▶ **BRIEF**:
Up to and including the line with "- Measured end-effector", repeat every line of the listing exactly, beginning at the first.
++++ INPUT RECORDS
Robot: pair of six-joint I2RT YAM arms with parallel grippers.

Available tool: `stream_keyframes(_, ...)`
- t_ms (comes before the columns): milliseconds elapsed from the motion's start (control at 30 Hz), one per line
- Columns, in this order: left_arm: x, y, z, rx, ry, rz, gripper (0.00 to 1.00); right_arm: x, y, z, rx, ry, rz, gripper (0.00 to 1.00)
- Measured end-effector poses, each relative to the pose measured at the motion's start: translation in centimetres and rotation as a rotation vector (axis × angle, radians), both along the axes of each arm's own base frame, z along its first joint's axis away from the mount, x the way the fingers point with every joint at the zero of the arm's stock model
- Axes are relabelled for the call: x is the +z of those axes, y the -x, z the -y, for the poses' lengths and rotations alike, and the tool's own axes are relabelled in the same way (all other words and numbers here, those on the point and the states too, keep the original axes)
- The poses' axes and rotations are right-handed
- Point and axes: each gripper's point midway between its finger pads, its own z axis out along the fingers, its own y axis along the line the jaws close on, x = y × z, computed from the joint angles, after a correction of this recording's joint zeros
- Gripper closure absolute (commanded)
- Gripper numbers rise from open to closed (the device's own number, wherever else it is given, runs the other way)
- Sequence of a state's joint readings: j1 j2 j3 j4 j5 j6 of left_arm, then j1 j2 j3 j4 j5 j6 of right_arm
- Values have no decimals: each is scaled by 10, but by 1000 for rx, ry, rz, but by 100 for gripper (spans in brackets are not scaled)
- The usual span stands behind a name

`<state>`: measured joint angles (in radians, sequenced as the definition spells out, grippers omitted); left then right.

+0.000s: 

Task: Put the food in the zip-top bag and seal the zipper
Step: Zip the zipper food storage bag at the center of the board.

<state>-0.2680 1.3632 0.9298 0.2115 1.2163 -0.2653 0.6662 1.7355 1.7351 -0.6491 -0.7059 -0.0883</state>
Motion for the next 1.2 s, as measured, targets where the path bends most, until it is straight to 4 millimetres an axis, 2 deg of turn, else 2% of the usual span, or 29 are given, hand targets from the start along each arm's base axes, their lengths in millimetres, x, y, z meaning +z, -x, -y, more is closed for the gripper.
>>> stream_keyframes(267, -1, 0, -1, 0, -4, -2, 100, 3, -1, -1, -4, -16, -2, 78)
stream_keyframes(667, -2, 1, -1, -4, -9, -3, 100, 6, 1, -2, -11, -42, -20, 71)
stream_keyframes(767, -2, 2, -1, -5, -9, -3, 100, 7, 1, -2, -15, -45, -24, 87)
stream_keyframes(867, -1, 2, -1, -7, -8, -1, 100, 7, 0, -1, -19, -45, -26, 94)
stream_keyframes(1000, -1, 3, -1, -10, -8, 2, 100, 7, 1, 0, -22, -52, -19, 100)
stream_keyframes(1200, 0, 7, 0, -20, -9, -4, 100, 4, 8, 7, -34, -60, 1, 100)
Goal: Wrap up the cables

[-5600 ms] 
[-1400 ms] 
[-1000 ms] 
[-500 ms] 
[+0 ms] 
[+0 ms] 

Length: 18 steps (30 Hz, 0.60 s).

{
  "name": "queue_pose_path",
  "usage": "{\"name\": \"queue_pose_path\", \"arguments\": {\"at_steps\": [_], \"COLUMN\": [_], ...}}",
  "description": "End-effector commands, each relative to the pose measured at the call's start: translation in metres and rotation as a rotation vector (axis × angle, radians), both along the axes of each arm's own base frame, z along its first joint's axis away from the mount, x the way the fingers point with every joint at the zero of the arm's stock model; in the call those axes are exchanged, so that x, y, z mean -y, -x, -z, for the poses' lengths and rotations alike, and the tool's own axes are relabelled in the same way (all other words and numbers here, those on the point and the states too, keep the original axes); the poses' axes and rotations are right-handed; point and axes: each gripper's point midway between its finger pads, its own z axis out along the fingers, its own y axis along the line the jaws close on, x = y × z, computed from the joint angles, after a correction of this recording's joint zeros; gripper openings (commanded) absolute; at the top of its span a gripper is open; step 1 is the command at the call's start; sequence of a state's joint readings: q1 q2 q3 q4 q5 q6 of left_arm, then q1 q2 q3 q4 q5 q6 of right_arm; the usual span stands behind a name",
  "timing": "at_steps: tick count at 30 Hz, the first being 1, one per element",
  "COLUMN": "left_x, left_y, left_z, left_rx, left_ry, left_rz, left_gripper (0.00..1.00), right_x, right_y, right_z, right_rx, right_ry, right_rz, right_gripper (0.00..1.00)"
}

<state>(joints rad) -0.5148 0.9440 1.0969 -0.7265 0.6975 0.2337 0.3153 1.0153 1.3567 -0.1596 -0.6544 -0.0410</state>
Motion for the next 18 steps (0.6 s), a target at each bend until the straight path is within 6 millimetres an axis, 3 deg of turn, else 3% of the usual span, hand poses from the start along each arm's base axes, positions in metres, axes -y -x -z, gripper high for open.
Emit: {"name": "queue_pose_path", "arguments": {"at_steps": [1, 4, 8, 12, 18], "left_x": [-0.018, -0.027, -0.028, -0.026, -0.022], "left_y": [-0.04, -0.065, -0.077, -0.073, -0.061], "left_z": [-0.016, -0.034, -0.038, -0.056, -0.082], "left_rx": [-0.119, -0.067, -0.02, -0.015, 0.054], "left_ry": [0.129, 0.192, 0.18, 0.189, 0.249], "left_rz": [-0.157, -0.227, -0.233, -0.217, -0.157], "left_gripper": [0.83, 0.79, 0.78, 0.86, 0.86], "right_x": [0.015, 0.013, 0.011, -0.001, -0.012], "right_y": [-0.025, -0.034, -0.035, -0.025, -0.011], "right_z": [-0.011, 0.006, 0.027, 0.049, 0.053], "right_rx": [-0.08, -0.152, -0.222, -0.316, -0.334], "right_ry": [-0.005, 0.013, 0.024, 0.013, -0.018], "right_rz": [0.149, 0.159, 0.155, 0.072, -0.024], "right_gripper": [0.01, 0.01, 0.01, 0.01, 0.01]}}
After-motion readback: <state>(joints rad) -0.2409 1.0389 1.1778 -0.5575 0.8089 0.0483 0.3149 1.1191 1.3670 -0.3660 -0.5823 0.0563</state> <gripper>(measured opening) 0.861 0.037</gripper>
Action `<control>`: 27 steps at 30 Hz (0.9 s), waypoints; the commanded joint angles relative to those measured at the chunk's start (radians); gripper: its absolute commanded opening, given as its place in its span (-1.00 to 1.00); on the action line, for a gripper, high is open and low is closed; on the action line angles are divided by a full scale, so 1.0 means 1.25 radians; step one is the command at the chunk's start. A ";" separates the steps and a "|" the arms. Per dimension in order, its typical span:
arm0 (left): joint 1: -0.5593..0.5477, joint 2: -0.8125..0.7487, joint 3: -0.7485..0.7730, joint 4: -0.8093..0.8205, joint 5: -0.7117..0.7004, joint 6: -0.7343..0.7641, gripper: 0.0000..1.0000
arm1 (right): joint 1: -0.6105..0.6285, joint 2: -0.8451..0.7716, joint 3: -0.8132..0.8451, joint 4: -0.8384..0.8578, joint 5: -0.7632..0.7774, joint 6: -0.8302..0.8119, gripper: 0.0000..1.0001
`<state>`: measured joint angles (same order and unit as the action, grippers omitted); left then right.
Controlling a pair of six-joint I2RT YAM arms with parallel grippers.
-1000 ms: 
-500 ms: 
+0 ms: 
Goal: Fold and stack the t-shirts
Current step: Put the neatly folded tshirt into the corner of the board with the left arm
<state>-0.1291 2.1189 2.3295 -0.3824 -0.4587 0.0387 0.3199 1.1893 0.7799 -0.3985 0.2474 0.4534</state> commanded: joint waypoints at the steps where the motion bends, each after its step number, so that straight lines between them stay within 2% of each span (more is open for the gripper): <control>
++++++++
▶ **WRITTEN REPLY**:
Robot: pair of six-joint I2RT YAM arms with parallel grippers.

Available tool: `stream_keyframes(_, ...)`
- t_ms (comes before the columns): milliseconds elapsed from the motion's start (control at 30 Hz), one per line
- Columns, in this order: left_arm: x, y, z, rx, ry, rz, gripper (0.00 to 1.00); right_arm: x, y, z, rx, ry, rz, gripper (0.00 to 1.00)
- Measured end-effector poses, each relative to the pose measured at the motion's start: translation in centimetres and rotation as a rotation vector (axis × angle, radians), both along the axes of each arm's own base frame, z along its first joint's axis away from the mount, x the way the fingers point with every joint at the zero of the arm's stock model

This output is complete, and the exercise is done.